Catullo rivolge un accorato rimprovero all’amico Alfeno, accusandolo di aver tradito i doveri dell’amicizia in circostanze che restano indeterminate. L’amicizia è per Catullo un vincolo sacro, esattamente come il patto d’amore, non a caso definito altrove sanctae foedus amicitiae (109, 6 [T30]); ne sono garanti gli dèi, e soprattutto la Fides (v. 11), che puniranno immancabilmente il factum impium (v. 4). Di qui, da questa concezione appassionata e insieme religiosamente profonda del legame fra i sodales, dipendono le scelte stilistiche del componimento, lontane dai toni dell’invettiva e improntate piuttosto a una ricerca di gravità e sostenutezza mediante il ricorso a stilemi elevati e alla solennità del linguaggio giuridico-sacrale. In particolare i vv. 4 e 11-12 riecheggiano le forme espressive delle antiche prescrizioni religiose, quali arcaismi (Nec per non), allitterazioni (paeniteat postmodo), paronomasie (facti faciet), omoteleuti (facta impia fallacum hominum). Ma il poeta mira nello stesso tempo ad effetti intensamente patetici, affidati alle anafore (iam... Iam... iam, vv. 2-3), a domande ed esclamazioni, ai vocativi in gradazione ascendente (immemor, false, dure, perfide, inique), ai diminutivi affettuosi (amiculi, v. 2). A creare un clima di tensione emotiva contribuisce anche la scelta di un metro lirico raffinato e raro (un unicum nel Liber catulliano), l’asclepiadeo maggiore: un verso lungo, dal ritmo spezzato, quasi fosse interrotto da singhiozzi di pianto.

Nota metrica:

asclepiadei maggiori. Alfene immemor atque unanimis false sodalibus, iam te nil miseret, dure, tui dulcis amiculi?

Iam me prodere, iam non dubitas fallere, perfide?

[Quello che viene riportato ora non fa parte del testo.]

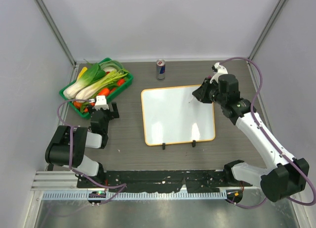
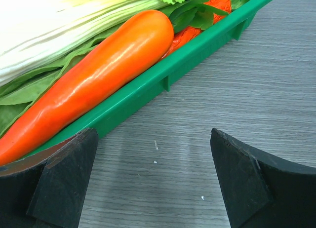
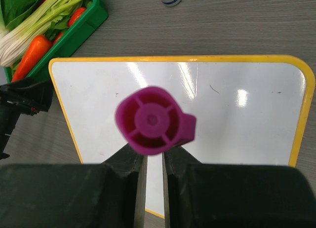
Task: Write a sentence on the whiteboard
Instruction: Pick up the whiteboard from the center of the board.
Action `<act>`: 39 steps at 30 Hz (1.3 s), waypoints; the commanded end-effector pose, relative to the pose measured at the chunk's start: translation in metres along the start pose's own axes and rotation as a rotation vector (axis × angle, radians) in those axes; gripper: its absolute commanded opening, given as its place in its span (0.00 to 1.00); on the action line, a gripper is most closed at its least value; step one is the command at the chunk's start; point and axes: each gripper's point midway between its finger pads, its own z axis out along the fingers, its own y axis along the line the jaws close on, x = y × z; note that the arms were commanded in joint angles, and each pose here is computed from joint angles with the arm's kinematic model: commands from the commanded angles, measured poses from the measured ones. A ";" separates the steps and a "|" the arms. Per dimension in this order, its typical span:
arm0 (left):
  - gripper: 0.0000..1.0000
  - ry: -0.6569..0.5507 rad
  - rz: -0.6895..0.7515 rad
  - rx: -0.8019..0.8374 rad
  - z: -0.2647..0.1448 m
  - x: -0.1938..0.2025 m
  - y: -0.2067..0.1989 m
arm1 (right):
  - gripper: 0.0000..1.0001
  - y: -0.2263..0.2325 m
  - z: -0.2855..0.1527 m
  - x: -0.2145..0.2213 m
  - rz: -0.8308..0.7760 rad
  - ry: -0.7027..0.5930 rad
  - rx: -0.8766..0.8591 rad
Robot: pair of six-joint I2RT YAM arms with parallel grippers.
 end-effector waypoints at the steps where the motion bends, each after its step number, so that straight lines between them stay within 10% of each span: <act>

Nec facta impia fallacum hominum caelicolis placent: 5 quae tu neglegis, ac me miserum deseris in malis.

Alfeno, immemore e infedele verso i tuoi compagni devoti, oramai non hai più alcuna compassione, o crudele, del tuo dolce amico? Già non esiti a tradirmi, o perfido, già non esiti a ingannarmi? E tuttavia non piacciono agli dèi celesti le empie azioni degli uomini fallaci; ma tu non te ne curi, e mi abbandoni infelice in mezzo ai mali.

1. Alfene: probabilmente P. Alfeno Varo di Cremona, giureconsulto e consul suffectus nell’anno 39. – immemor: il componimento, che presenta una ricercata struttura «ad anello», si apre e si chiude circolarmente sul motivo dell’oblio colpevole (Si tu oblitus es..., v. 11), posto in forte antitesi con quello della memoria (at di meminere, at meminit Fides, v. 11). 3. perfide: propriamente «sleale», «spergiuro», colui cioè che ha violato la fides. Ma tutte le scelte lessicali insistono sul motivo centrale: l’infrazione, sul piano etico e insieme, inscindibilmente, religioso-giuridico, della fides e della pietas (prodere; fallere e i suoi derivati false e fallacum; impia; inique; irrita). 4. caelicolis: il composto caelicolae è calco omerico enniano di tono elevato e solenne (come il termine caelites di 11, 14 [T11]). Ma tutto il verso sembrerebbe una reminiscenza dell’Odissea (XIV, 83: «No, gli dèi beati non amano le azioni scellerate»).